A GIRL once went to the fair to hire herself for a servant. At last a funny-looking old gentleman engaged her, and took her home to his house. When she got there, he told her that he had something to teach her, for that in his house he had his own names for things.
He said to her: “What will you call me?”
“Master or mister, or whatever you please, sir,” says she.
He said: “You must call me ‘Master of all Masters.’ And what would you call this?” pointing to his bed.
“Bed or couch, or whatever you please, sir.”
“No, that’s my ‘barnacle.’ And what do you call these?” said he, pointing to his pantaloons.
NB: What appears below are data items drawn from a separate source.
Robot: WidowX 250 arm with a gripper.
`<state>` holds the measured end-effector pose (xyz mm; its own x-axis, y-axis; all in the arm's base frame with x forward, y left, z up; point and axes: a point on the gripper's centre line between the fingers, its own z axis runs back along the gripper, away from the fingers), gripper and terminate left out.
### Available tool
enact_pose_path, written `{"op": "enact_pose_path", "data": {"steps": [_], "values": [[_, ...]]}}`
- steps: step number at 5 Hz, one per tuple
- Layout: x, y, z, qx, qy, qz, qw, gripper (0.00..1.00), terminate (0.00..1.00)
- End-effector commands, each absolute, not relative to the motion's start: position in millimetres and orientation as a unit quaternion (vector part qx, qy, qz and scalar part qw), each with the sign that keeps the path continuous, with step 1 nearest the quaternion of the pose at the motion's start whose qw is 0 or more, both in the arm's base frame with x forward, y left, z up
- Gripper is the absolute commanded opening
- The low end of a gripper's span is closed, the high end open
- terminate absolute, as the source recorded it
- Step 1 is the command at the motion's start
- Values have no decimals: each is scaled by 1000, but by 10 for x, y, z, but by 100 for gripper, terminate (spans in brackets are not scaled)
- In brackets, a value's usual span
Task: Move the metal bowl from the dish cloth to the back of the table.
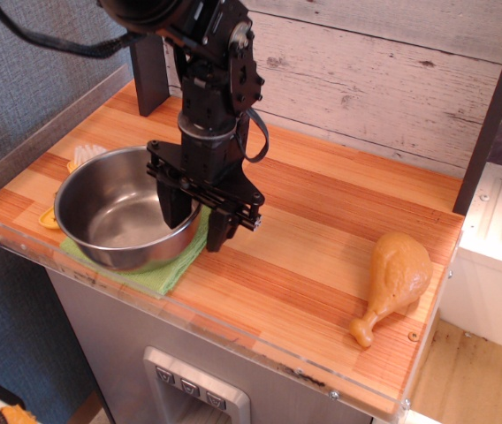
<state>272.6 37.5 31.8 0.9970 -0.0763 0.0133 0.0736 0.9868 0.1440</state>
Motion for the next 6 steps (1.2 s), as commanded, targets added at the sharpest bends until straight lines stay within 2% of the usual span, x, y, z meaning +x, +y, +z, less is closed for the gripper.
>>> {"op": "enact_pose_path", "data": {"steps": [1, 2, 3, 4, 5, 6], "values": [[2685, 455, 377, 83, -23, -30, 996, 0, 0], [2637, 471, 387, 79, -24, -29, 996, 0, 0], [2595, 459, 506, 51, -41, -19, 998, 0, 0], [2625, 338, 913, 15, -92, -9, 996, 0, 0], [2785, 92, 1118, 6, -112, -21, 994, 0, 0], [3111, -346, 1073, 4, -106, -63, 992, 0, 0]]}}
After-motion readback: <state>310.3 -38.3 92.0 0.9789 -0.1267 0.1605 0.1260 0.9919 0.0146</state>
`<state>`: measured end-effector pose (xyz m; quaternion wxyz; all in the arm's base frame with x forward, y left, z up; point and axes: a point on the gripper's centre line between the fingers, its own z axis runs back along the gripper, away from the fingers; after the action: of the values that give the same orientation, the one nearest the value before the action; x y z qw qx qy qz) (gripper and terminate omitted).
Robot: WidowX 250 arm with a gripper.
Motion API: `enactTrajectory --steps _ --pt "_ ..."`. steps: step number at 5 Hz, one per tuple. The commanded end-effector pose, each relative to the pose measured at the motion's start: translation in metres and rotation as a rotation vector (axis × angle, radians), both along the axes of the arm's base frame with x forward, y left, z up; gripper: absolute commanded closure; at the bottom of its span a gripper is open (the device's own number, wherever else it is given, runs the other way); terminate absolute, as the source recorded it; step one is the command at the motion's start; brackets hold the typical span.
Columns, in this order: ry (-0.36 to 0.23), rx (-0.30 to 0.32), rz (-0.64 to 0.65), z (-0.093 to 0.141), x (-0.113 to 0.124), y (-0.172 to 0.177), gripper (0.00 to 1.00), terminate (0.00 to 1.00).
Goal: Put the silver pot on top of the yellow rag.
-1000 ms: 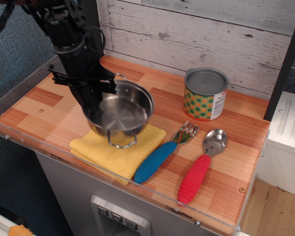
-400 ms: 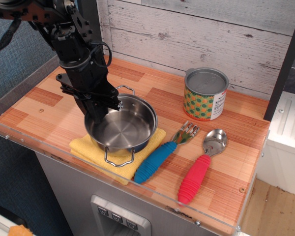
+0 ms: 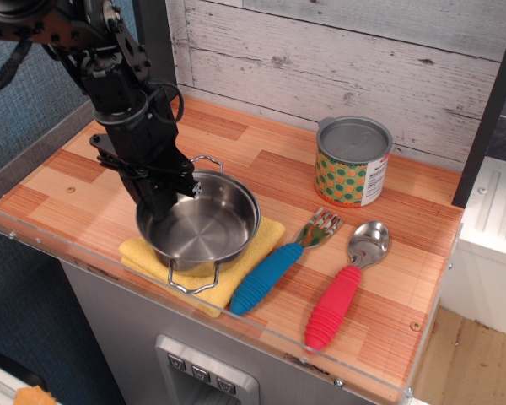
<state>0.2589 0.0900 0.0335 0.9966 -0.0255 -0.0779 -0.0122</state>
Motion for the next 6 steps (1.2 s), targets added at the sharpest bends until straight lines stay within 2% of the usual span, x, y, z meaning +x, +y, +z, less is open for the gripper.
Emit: enactTrajectory --steps 1,2,3,4,5,6 --pt "0.003 -0.009 -0.016 -0.001 0.005 0.010 1.00 0.00" --pt "0.013 -0.015 -0.027 -0.006 0.008 0.010 1.00 0.00" --pt "-0.024 -0.011 -0.002 -0.003 0.004 0.015 0.00 0.00" --pt "-0.040 -0.028 0.019 0.005 0.002 0.018 0.00 0.00" --pt "-0.025 -0.019 0.046 0.014 -0.003 0.020 0.00 0.00" --pt "-0.059 -0.008 0.079 0.027 -0.008 0.018 0.00 0.00"
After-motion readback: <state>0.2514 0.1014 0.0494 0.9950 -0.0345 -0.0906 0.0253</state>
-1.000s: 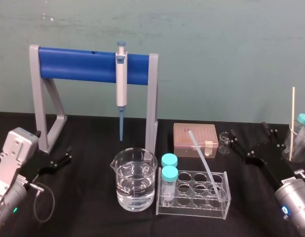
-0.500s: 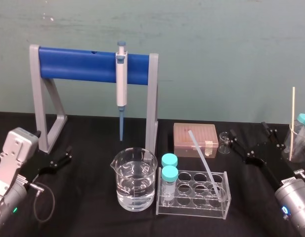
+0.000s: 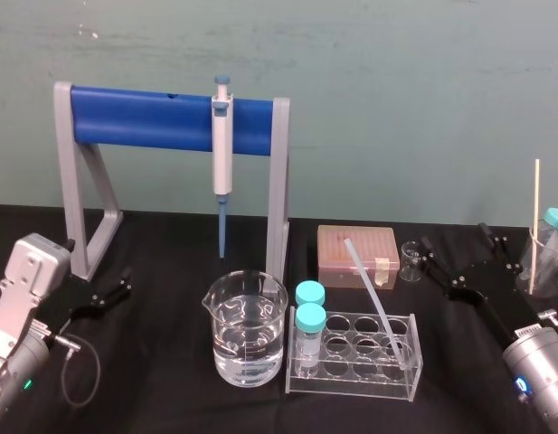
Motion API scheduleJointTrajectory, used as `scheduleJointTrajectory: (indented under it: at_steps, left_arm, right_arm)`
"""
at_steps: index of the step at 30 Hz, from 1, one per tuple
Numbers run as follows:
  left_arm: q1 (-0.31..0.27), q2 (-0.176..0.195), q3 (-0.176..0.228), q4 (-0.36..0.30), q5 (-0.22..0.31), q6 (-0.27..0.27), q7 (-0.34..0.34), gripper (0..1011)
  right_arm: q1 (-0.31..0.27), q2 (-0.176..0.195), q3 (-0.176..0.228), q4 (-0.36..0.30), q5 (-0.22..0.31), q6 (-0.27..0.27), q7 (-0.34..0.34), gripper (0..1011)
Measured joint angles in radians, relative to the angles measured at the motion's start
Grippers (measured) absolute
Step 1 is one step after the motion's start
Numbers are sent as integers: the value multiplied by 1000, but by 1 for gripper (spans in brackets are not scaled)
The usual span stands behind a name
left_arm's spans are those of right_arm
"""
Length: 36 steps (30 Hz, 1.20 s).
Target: Pick up the stirring rod with one hand, then place it down.
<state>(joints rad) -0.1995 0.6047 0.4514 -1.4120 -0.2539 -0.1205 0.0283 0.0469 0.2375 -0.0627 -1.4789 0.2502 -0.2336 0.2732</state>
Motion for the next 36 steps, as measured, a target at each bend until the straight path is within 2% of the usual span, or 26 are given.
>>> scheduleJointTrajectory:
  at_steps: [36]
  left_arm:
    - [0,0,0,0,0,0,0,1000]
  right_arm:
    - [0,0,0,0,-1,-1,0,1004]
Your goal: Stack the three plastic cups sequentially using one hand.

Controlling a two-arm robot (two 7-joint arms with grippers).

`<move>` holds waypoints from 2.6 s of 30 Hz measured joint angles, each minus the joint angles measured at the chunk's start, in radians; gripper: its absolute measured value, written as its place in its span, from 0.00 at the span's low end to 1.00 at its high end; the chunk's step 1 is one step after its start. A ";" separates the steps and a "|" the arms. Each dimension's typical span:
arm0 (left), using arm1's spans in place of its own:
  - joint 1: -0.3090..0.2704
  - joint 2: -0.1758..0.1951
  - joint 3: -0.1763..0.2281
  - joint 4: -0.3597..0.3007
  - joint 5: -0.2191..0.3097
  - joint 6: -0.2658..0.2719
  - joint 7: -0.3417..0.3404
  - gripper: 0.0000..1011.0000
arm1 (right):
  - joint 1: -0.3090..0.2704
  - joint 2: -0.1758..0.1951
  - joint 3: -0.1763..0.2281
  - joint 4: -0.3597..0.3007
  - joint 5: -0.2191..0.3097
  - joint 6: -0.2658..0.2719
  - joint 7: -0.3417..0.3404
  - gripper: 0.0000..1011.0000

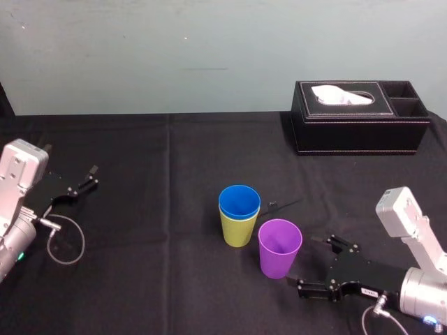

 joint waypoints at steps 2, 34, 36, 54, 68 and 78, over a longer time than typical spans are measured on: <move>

“Breeches or trousers, or whatever you please, sir.”
“You must call them ‘squibs and crackers,’ And what would you call her?” pointing to the cat.
“Cat or kit, or whatever you please, sir.”
“You must call her ‘white-faced simminy.’ And this, now,” showing the fire, “what would you call this?”
“Fire or flame, or whatever you please, sir.”
“You must call it ‘hot cockalorum.’ And what, this?” he went on, pointing to the water.
“Water or wet, or whatever you please, sir.”
“No, ‘pondalorum’ is its name. And what do you call all this?” asked he, as he pointed to the house.
“House or cottage, or whatever you please, sir.”
“You must call it ‘high topper mountain.'”
That very night the servant woke her master up in a fright and said: “Master of all Masters, get out of your barnacle and put on your squibs and crackers. For white-faced simminy has got a spark of hot cockalorum on its tail, and unless you get some pondalorum, high topper mountain will be all on hot cockalorum.” … That’s all.